*PROBLEM*:
Beneath this line is the data. Output exactly the lines from the line with "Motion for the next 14" to the line with "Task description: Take", both ends included, and nothing more.

Data extracted from a collection:
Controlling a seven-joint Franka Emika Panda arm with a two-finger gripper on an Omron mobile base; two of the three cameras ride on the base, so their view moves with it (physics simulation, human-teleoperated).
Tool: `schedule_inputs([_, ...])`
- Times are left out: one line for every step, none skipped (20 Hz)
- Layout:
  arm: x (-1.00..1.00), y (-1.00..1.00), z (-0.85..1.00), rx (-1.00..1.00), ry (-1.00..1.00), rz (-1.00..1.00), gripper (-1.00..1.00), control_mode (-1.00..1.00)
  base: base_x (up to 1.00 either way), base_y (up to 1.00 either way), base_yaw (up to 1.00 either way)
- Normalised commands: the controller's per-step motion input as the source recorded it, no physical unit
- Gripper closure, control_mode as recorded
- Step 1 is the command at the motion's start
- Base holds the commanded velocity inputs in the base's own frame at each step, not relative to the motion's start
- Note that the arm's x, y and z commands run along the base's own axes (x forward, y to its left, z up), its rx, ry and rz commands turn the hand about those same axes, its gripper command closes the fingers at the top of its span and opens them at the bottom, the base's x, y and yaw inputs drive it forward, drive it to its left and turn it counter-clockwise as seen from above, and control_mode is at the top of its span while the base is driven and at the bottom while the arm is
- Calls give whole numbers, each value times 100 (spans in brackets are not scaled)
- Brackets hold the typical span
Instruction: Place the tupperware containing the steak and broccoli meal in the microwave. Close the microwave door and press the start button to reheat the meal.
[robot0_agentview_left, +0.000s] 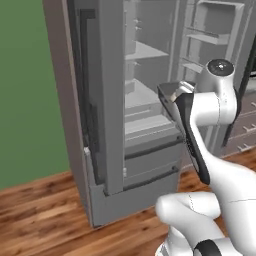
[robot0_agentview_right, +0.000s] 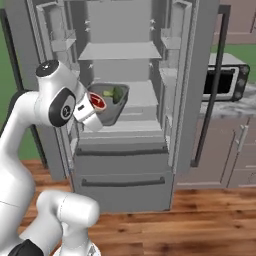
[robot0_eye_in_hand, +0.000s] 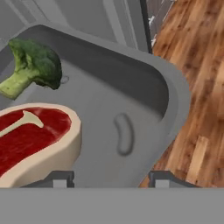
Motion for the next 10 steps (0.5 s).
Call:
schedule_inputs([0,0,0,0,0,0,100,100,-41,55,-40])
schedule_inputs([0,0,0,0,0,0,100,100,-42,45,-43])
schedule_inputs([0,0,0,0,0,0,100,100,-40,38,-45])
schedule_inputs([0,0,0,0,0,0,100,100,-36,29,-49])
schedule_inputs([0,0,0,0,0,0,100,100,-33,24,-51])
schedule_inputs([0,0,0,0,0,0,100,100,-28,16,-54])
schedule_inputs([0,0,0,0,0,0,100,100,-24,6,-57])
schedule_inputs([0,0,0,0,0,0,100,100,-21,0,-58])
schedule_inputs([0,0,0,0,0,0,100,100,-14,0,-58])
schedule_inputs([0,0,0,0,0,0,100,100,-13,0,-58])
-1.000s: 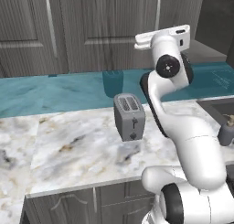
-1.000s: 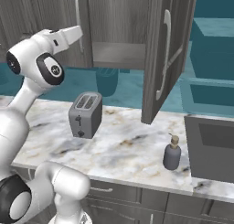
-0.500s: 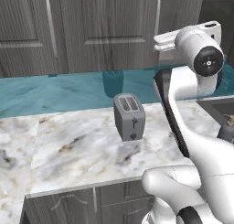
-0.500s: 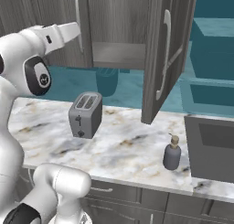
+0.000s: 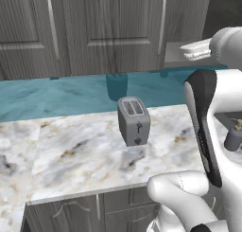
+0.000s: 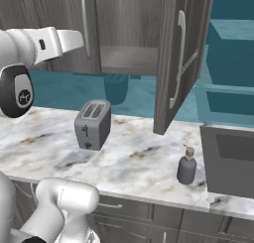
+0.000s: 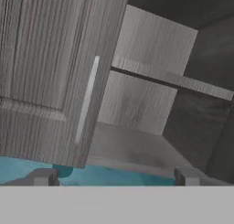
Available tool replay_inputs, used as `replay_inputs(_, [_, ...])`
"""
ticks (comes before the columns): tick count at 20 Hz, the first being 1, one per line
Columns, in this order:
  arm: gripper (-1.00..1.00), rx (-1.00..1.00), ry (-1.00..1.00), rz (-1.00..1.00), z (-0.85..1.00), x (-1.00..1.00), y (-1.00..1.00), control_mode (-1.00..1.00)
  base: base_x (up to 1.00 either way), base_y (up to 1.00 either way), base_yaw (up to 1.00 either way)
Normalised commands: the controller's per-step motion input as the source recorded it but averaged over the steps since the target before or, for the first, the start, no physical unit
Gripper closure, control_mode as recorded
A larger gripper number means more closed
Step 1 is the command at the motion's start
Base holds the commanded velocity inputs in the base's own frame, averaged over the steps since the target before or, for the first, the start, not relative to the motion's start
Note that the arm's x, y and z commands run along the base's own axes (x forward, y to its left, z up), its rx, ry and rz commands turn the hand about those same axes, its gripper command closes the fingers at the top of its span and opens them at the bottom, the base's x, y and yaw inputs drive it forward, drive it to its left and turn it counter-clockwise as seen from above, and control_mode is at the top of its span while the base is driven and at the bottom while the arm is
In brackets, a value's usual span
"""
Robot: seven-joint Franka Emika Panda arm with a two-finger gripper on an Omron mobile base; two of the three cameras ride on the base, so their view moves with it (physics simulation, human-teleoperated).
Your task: Open the cabinet. Pick the soap dispenser and place it next to the sink. Then close the cabinet.
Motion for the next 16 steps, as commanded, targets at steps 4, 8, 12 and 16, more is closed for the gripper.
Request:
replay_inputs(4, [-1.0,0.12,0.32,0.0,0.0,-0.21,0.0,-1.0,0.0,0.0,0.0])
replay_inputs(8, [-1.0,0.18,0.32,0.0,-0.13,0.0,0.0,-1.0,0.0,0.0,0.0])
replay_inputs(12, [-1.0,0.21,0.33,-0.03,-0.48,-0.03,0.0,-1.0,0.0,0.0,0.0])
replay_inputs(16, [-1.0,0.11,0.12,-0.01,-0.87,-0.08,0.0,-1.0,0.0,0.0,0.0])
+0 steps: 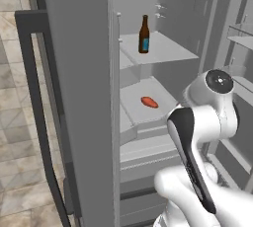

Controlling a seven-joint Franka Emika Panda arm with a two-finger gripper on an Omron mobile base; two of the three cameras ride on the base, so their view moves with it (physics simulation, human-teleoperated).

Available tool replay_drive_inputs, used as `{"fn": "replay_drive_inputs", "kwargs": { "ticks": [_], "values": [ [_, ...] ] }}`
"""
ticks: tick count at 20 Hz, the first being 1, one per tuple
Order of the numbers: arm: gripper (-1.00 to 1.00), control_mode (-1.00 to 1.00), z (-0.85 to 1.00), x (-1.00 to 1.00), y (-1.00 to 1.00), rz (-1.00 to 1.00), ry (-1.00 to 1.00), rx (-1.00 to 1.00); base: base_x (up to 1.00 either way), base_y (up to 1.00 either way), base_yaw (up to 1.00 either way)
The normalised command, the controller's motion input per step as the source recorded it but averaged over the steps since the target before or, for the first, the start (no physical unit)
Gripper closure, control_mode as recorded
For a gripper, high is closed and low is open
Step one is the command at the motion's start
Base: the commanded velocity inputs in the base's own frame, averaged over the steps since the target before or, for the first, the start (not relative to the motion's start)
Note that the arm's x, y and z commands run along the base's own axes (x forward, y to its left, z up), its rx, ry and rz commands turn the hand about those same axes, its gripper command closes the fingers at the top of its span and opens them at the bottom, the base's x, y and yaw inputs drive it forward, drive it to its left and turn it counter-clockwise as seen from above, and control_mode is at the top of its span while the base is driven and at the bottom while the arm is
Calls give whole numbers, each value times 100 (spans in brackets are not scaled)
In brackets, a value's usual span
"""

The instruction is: Place the beer on the top shelf of the fridge to keep it out of children's reach, and place the sweet potato and peach on lower shelves for easy access.

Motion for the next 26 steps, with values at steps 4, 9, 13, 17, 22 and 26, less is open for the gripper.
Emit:
{"fn": "replay_drive_inputs", "kwargs": {
  "ticks": [4, 9, 13, 17, 22, 26],
  "values": [
    [100, -100, -28, 73, 0, 0, 0, 1, 0, 0, 0],
    [100, -100, -33, 69, 1, 0, 0, 0, 0, 0, 0],
    [100, -100, -32, 67, 4, 0, 0, 0, 0, 0, 0],
    [100, -100, -32, 66, 6, 0, 0, 2, 0, 0, 0],
    [100, -100, -28, 56, 6, 0, 1, 5, 0, 0, 0],
    [100, -100, -26, 50, 12, 0, 6, 6, 0, 0, 0]
  ]
}}
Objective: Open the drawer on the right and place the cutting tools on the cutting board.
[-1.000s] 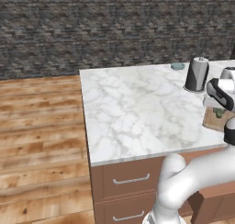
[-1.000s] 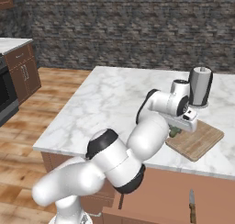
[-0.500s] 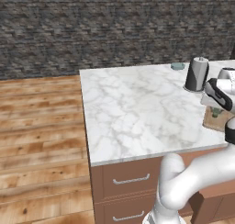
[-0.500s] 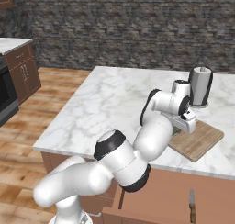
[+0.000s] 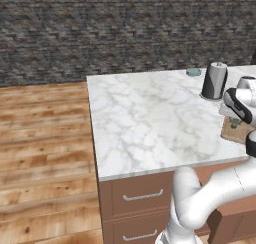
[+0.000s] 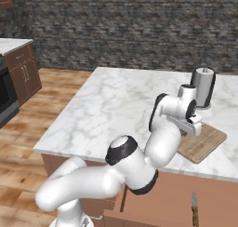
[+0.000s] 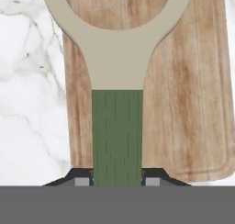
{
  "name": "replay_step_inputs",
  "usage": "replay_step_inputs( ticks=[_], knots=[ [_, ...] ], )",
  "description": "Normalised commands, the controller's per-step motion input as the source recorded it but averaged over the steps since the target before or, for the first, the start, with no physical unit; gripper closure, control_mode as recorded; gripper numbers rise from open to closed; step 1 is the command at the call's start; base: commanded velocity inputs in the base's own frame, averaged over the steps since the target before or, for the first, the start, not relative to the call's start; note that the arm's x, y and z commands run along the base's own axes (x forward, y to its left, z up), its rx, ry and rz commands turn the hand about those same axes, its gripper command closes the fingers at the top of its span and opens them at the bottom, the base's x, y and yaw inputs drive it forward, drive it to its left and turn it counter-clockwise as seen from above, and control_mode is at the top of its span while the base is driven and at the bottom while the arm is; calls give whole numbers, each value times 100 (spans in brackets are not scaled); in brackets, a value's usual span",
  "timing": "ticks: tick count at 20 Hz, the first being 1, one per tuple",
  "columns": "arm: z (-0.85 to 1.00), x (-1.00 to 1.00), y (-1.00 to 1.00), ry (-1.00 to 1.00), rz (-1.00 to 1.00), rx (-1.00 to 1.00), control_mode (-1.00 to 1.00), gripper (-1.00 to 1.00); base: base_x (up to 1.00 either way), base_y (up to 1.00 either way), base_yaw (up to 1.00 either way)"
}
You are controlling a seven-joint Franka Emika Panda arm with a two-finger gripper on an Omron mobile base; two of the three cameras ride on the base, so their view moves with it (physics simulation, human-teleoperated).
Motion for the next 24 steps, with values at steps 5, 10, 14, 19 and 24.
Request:
replay_step_inputs(
  ticks=[5,10,14,19,24],
  knots=[
    [-18,12,-15,3,0,0,-100,100,0,0,0],
    [-32,4,0,8,0,0,-100,100,0,0,0],
    [-34,0,0,13,0,0,-100,100,0,0,0],
    [-13,0,0,9,0,0,-100,100,0,0,0],
    [0,0,0,0,0,0,-100,-100,0,0,0]
  ],
)
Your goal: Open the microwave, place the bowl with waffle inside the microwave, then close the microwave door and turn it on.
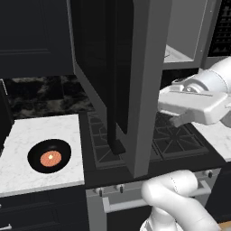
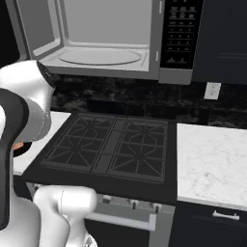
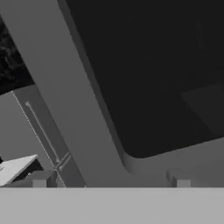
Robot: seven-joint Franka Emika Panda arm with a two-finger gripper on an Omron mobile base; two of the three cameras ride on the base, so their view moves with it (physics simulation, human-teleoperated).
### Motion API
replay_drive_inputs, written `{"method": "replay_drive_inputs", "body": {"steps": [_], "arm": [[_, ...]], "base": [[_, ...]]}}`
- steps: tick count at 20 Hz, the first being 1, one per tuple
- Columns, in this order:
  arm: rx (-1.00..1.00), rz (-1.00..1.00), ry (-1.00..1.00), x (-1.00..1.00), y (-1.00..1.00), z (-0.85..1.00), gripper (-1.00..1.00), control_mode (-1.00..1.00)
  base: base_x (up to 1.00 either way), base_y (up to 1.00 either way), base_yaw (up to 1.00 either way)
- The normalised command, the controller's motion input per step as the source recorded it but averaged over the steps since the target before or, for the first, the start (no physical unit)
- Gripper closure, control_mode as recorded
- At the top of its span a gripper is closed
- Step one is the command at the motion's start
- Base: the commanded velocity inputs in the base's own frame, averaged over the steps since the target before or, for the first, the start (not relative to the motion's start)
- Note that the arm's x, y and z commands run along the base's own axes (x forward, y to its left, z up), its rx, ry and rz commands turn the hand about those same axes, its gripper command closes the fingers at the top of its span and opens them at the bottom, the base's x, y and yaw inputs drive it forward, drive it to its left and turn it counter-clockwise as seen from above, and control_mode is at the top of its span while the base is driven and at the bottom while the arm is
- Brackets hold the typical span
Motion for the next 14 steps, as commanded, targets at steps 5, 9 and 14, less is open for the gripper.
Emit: {"method": "replay_drive_inputs", "body": {"steps": [5, 9, 14], "arm": [[-0.06, -0.02, 0.23, 0.25, -0.55, -0.02, -1.0, -1.0], [-0.34, -0.55, 0.43, 0.44, -0.15, -0.55, -1.0, -1.0], [-0.35, -0.47, 0.2, 0.87, -0.12, -0.95, -1.0, -1.0]], "base": [[0.0, 0.0, 0.0], [0.0, 0.0, 0.0], [0.0, 0.0, 0.0]]}}
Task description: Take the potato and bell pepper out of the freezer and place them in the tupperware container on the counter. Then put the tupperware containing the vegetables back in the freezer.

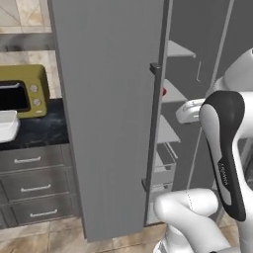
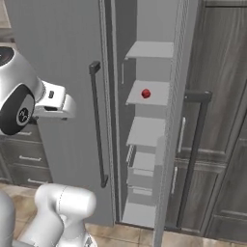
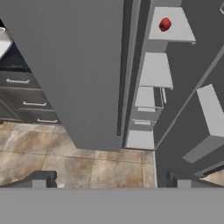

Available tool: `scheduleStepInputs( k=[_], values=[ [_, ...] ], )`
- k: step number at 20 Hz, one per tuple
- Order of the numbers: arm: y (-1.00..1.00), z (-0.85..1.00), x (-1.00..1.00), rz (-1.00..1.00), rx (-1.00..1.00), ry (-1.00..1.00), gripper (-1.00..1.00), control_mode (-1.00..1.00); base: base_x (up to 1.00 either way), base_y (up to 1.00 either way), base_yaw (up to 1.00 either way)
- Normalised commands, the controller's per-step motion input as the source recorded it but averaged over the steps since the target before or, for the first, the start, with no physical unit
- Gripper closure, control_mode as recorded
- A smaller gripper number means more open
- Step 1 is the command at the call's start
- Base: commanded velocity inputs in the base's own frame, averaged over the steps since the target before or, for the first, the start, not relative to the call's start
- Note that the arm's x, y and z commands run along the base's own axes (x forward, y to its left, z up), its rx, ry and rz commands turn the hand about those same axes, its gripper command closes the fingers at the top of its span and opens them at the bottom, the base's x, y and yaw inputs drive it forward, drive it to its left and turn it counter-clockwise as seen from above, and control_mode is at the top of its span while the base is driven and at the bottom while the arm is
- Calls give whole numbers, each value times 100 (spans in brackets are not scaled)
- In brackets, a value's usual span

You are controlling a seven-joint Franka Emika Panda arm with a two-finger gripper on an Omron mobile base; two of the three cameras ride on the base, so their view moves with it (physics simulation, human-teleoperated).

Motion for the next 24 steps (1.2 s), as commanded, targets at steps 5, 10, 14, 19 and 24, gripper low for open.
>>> scheduleStepInputs(
  k=[5,10,14,19,24],
  values=[
    [0,0,0,0,0,0,-100,100,44,-33,-7],
    [0,0,0,0,0,0,-100,100,55,-36,-4],
    [0,0,0,0,0,0,-100,100,55,-31,-4],
    [0,0,0,0,0,0,-100,100,49,-23,-4],
    [0,0,0,0,0,0,-100,100,38,-33,-3]
  ],
)
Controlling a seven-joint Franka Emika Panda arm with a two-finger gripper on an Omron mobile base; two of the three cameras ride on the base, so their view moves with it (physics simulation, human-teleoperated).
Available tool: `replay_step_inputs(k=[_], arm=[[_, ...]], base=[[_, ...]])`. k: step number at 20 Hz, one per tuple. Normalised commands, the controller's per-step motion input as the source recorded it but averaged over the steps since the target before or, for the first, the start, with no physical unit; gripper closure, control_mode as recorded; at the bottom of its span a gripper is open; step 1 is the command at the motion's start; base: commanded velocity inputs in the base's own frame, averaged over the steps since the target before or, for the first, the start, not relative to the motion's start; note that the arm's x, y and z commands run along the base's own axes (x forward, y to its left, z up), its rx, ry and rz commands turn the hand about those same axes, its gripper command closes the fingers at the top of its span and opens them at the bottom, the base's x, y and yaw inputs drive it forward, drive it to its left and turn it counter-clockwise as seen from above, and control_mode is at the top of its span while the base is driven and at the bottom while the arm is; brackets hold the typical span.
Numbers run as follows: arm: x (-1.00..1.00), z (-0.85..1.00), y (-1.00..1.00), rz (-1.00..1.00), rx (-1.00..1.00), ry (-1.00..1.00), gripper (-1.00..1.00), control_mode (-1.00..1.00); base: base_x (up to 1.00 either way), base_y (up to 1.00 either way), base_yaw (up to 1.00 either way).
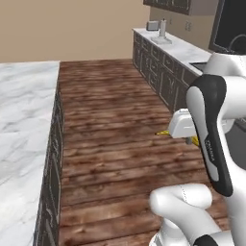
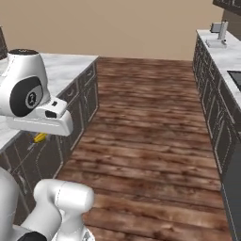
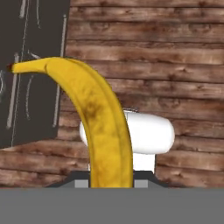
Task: Pick the apple and banana from the fridge and place them inside the tupperware on the counter.
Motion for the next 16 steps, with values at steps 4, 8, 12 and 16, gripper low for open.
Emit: replay_step_inputs(k=[4, 8, 12, 16], arm=[[0.00, 0.00, 0.00, 0.00, 0.00, 0.00, 1.00, 1.00], [0.00, 0.00, 0.00, 0.00, 0.00, 0.00, 1.00, 1.00], [0.00, 0.00, 0.00, 0.00, 0.00, 0.00, 1.00, 1.00], [0.00, 0.00, 0.00, 0.00, 0.00, 0.00, 1.00, 1.00]], base=[[1.00, -0.67, 0.00], [1.00, -0.59, 0.00], [1.00, -0.48, 0.00], [1.00, -0.39, 0.00]])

*EXERCISE RESULT*:
Motion for the next 14 steps, as commanded, targets at steps 5, 9 and 14, less is open for the gripper.
Emit: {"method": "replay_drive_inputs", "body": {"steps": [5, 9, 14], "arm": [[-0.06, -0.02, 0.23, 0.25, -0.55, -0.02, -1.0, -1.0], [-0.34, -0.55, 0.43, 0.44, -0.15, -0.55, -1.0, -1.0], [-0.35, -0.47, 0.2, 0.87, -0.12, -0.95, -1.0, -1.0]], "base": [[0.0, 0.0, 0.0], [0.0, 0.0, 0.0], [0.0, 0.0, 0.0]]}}
Task description: Take the potato and bell pepper out of the freezer and place them in the tupperware container on the counter. Then put the tupperware containing the vegetables back in the freezer.

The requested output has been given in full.